● WHAT IS EXPECTED
For this exercise, repeat the whole listing below exactly. Leave the pictures out.

● GIVEN INFORMATION
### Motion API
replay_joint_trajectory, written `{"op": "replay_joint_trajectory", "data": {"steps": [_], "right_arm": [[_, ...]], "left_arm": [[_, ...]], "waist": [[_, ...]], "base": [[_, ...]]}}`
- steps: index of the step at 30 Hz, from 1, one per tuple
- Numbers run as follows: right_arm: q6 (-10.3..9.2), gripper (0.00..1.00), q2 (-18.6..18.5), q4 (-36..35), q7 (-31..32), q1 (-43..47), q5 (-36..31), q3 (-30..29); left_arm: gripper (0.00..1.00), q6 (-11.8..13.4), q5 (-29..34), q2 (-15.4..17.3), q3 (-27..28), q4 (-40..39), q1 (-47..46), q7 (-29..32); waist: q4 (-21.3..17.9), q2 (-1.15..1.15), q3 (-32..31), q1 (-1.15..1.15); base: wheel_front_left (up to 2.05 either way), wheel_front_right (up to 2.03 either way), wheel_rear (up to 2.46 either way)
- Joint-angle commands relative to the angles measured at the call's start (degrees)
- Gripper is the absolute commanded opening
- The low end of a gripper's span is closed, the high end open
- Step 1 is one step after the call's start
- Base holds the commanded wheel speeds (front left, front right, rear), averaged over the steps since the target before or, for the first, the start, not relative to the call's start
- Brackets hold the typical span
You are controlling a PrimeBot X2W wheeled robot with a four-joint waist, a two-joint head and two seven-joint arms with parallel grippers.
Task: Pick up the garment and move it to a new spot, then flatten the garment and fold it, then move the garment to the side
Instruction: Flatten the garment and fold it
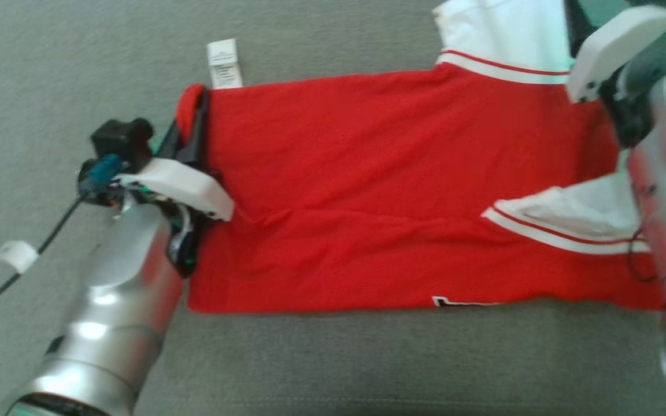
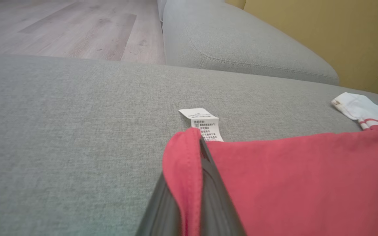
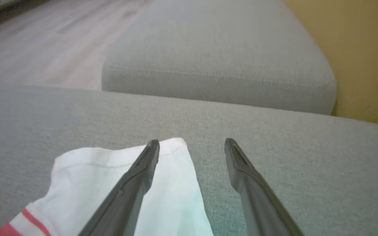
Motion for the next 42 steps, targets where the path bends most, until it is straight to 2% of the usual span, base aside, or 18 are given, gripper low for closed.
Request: {"op": "replay_joint_trajectory", "data": {"steps": [1, 4, 14, 19, 20, 21, 26, 32, 36, 42], "right_arm": [[0.0, 1.0, -0.4, 0.7, 3.1, -3.0, 0.2, 1.3], [0.0, 1.0, -1.8, 4.2, 7.6, -5.7, 0.6, 1.8], [0.0, 1.0, -4.9, 10.9, 11.9, -9.9, -1.8, 0.9], [0.0, 1.0, -3.8, 13.8, 14.1, -10.3, -1.7, 1.4], [0.0, 0.8, -3.5, 14.3, 14.7, -10.4, -1.4, 1.7], [0.0, 0.0, -3.4, 14.5, 14.9, -10.6, -1.2, 1.9], [0.0, 0.0, -5.0, 13.7, 10.8, -11.7, -2.0, 1.5], [0.0, 0.0, -6.1, 11.2, -1.2, -13.5, -6.5, -4.4], [0.0, 0.0, -5.0, 10.3, -8.4, -13.8, -9.7, -9.9], [0.0, 0.0, -0.9, 11.5, -14.7, -12.3, -10.6, -14.4]], "left_arm": [[0.0, 0.1, 1.4, 0.3, 2.0, -2.3, -1.0, -0.3], [0.0, 0.1, 2.7, -1.3, 1.6, -3.6, -1.3, -0.3], [0.0, 0.1, 3.1, -3.7, -0.7, -5.3, -2.2, -0.3], [0.0, 0.1, 2.6, -4.0, -1.5, -5.6, -2.5, -0.3], [0.0, 0.1, 2.7, -4.0, -1.4, -5.6, -2.6, -0.3], [0.0, 0.1, 2.7, -3.9, -1.2, -5.6, -2.7, -0.3], [0.0, 0.1, 3.3, -3.4, 0.6, -6.1, -3.2, -0.3], [0.0, 0.1, 6.4, -2.0, 4.7, -9.5, -4.6, -0.3], [0.0, 0.1, 8.5, -0.6, 6.7, -10.7, -5.3, -0.3], [0.0, 0.1, 11.1, 1.2, 8.3, -10.9, -3.6, -0.3]], "waist": [[2.9, 0.0, 1.2, -0.01], [5.0, 0.0, 2.2, -0.01], [8.2, 0.0, 4.0, -0.01], [8.4, 0.0, 4.5, -0.01], [8.3, 0.0, 4.7, -0.01], [8.2, 0.0, 4.8, -0.01], [7.3, 0.0, 4.7, -0.01], [5.6, 0.0, 4.6, -0.01], [3.7, 0.0, 4.0, -0.01], [0.6, 0.0, 2.1, -0.01]], "base": [[0.0, 0.0, 0.0], [0.0, 0.0, 0.0], [0.0, 0.0, 0.0], [0.0, 0.0, 0.0], [0.0, 0.0, 0.0], [0.0, 0.0, 0.0], [0.0, 0.0, 0.0], [0.0, 0.0, 0.0], [0.0, 0.0, 0.0], [0.0, 0.0, 0.0]]}}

● RESULT OF THE EXERCISE
### Motion API
replay_joint_trajectory, written `{"op": "replay_joint_trajectory", "data": {"steps": [_], "right_arm": [[_, ...]], "left_arm": [[_, ...]], "waist": [[_, ...]], "base": [[_, ...]]}}`
- steps: index of the step at 30 Hz, from 1, one per tuple
- Numbers run as follows: right_arm: q6 (-10.3..9.2), gripper (0.00..1.00), q2 (-18.6..18.5), q4 (-36..35), q7 (-31..32), q1 (-43..47), q5 (-36..31), q3 (-30..29); left_arm: gripper (0.00..1.00), q6 (-11.8..13.4), q5 (-29..34), q2 (-15.4..17.3), q3 (-27..28), q4 (-40..39), q1 (-47..46), q7 (-29..32); waist: q4 (-21.3..17.9), q2 (-1.15..1.15), q3 (-32..31), q1 (-1.15..1.15); base: wheel_front_left (up to 2.05 either way), wheel_front_right (up to 2.03 either way), wheel_rear (up to 2.46 either way)
- Joint-angle commands relative to the angles measured at the call's start (degrees)
- Gripper is the absolute commanded opening
- The low end of a gripper's span is closed, the high end open
- Step 1 is one step after the call's start
- Base holds the commanded wheel speeds (front left, front right, rear), averaged over the steps since the target before or, for the first, the start, not relative to the call's start
- Brackets hold the typical span
You are controlling a PrimeBot X2W wheeled robot with a four-joint waist, a two-joint head and two seven-joint arms with parallel grippers.
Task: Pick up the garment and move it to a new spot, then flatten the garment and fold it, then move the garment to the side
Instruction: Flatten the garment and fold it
Motion for the next 42 steps, targets where the path bends most, until it is straight to 2% of the usual span, base aside, or 18 are given, gripper low for closed.
Request: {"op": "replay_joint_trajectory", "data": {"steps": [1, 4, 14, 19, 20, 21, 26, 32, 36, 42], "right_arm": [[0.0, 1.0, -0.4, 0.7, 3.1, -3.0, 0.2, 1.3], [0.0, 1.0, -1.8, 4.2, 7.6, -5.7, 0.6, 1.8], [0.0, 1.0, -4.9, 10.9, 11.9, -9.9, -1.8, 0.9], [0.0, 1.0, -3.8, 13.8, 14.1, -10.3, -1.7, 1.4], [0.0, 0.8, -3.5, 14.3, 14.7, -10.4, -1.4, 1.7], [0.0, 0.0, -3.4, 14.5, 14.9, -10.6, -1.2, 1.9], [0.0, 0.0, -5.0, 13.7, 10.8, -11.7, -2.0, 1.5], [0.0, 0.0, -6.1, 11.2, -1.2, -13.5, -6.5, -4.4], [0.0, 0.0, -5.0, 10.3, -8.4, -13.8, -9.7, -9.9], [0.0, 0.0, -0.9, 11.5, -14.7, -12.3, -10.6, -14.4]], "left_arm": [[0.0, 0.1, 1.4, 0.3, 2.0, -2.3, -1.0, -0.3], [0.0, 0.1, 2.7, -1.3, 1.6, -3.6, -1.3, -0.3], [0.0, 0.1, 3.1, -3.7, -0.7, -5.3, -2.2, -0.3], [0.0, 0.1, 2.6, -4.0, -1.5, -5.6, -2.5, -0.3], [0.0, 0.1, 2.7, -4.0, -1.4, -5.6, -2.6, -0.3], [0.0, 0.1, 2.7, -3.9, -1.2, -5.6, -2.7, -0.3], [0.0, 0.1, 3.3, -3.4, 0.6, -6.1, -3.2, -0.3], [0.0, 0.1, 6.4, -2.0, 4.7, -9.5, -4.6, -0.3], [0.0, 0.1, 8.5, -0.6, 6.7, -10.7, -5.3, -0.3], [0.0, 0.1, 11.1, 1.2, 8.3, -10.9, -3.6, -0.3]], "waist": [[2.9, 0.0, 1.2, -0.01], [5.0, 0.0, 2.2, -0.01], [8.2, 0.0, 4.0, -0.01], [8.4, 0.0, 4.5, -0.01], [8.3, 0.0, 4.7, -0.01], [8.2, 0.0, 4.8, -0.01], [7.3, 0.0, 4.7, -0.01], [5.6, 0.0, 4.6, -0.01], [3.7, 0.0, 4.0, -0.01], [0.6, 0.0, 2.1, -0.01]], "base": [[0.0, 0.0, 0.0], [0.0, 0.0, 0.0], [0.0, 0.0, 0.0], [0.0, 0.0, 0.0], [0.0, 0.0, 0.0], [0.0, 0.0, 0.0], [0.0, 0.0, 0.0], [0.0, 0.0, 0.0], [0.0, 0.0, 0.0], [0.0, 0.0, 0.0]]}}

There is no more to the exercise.